Alice Spada, stagiaire dans une entreprise sociale à Rome
Alice Spada, stagiaire dans une entreprise sociale à Rome. Photo : Alice Spada/The Guardian

Ayant fait l’expérience d’un passage en France, Aitana, à Madrid, pense que les jeunes demandeurs d’emploi espagnols ont la vie plus dure. « Je pense que la situation en matière d’emploi est plus difficile en Espagne, tu ne peux pas trouver de travail qui te convienne, ou qui corresponde à ton niveau de qualification et les salaires sont merdiques. Même si l’université dans laquelle je fais mes études est publique, elle est chère. Je dois encore payer environ 2 000 € par an alors qu’en France, c’est gratuit, il faut juste payer les petits frais administratifs. »

Les gig workers sont touchés de plein fouet par l’augmentation du coût de la vie également et la baisse des salaires dans le travail de plateforme. Shaf Hussein, 28 ans, à Londres, travaille à temps plein dans un grand magasin la journée et comme coursier pour des applications de livraison pendant plusieurs heures la plupart des soirs. Shaf travaillait à plein temps pour plusieurs applications de livraison et gagnait environ 13 £ de l’heure, mais la pression à la baisse sur les salaires, qu’il attribue au fait que les plateformes ajoutent des travailleurs et modifient leurs algorithmes, signifie qu’il a maintenant de la chance s’il gagne 10 £ de l’heure pendant les périodes les plus chargées de la soirée.

« Si je n’avais pas eu ce [department store] emploi, je ne sais pas où je serais, car mon solde bancaire est à zéro. J’ai obtenu deux cartes de crédit pour me constituer un crédit, mais la crise du coût de la vie a frappé, je dois maintenant de l’argent et mon score de crédit a baissé ».

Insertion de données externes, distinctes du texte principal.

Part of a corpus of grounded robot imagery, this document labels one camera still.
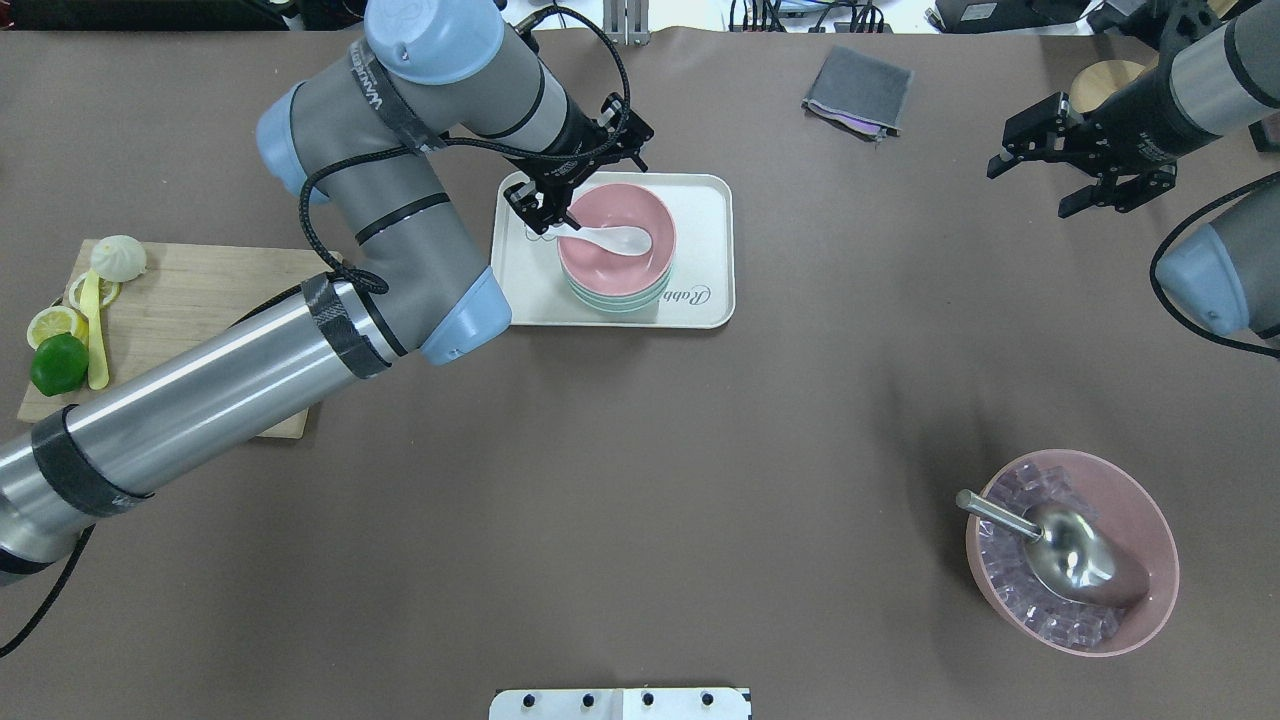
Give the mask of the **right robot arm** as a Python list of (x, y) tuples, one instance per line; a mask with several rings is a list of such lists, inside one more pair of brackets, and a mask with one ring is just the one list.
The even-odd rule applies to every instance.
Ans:
[[(1087, 184), (1057, 214), (1126, 213), (1171, 191), (1179, 163), (1277, 114), (1277, 4), (1221, 19), (1206, 1), (1161, 1), (1152, 69), (1079, 108), (1057, 92), (1009, 118), (986, 174), (1070, 165)], [(1215, 345), (1277, 357), (1277, 173), (1208, 201), (1157, 245), (1147, 270), (1164, 310)]]

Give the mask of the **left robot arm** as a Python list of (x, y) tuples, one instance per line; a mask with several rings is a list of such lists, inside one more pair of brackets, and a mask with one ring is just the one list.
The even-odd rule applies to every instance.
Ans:
[(260, 118), (268, 169), (300, 197), (326, 270), (174, 359), (3, 446), (3, 583), (68, 556), (83, 529), (420, 351), (440, 365), (512, 311), (429, 163), (470, 146), (525, 182), (504, 197), (543, 233), (573, 191), (637, 160), (653, 128), (631, 92), (586, 114), (538, 55), (544, 8), (509, 26), (493, 1), (370, 1), (344, 56)]

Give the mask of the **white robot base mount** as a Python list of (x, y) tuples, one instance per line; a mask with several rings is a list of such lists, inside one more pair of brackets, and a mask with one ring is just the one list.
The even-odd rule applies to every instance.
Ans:
[(489, 719), (751, 719), (748, 689), (705, 687), (616, 687), (506, 689), (495, 693)]

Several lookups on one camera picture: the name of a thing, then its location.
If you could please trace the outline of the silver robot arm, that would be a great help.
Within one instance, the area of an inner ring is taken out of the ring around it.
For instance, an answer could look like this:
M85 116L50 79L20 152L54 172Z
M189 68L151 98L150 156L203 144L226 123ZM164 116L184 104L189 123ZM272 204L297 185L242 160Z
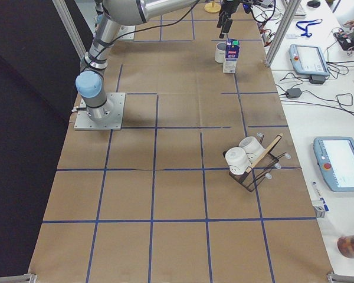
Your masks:
M98 24L90 49L81 59L81 71L76 88L86 104L87 116L95 122L108 120L114 104L104 90L103 74L107 57L120 38L121 26L137 26L151 18L183 8L194 8L200 1L101 1L102 18Z

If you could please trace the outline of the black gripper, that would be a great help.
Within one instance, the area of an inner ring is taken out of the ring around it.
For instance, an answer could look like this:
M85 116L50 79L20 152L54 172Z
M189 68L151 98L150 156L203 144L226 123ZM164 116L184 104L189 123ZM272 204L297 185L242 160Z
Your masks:
M230 31L232 25L231 18L225 18L225 15L232 15L238 9L240 0L223 0L219 12L217 28L220 28L219 38L224 38Z

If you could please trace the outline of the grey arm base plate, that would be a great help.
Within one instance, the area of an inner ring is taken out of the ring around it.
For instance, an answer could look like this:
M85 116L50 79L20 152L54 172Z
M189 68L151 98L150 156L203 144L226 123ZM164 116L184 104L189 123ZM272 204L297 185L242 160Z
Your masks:
M74 122L75 130L121 130L126 93L107 93L106 103L99 108L86 106L81 99Z

Comme Joachim et Mateo, Shaf a changé son régime alimentaire en réponse à l’inflation. « Avant, je prenais une heure de repos et j’adorais aller chez Pret ou Wok pour marcher et avoir de la nourriture correcte. Maintenant, j’achète une canette de Monster ou une offre de repas. Je mange et je me remets au travail. Si je fais une journée complète, ce n’est plus agréable. »

Aitana, Diana, Holly, Mateo, Joachim et Shaf ont tous déclaré qu’ils n’étaient pas du tout optimistes quant à l’avenir des économies respectives de leur pays.

« Les informations sont tellement chaotiques, quand vous les regardez, vous avez l’impression que tout va mal » a déclaré Aitana. « Ils n’arrêtent pas de dire récession, récession, récession, l’économie est défaillante. Donc, je ne suis pas optimiste ».

« Si je devais laisser l’économie seule, en espérant qu’elle s’améliore d’elle-même, je serais absolument pessimiste », a déclaré Joachim. « La lumière dans l’obscurité que je vois partout en Europe, c’est de voir tous ces travailleurs en grève ».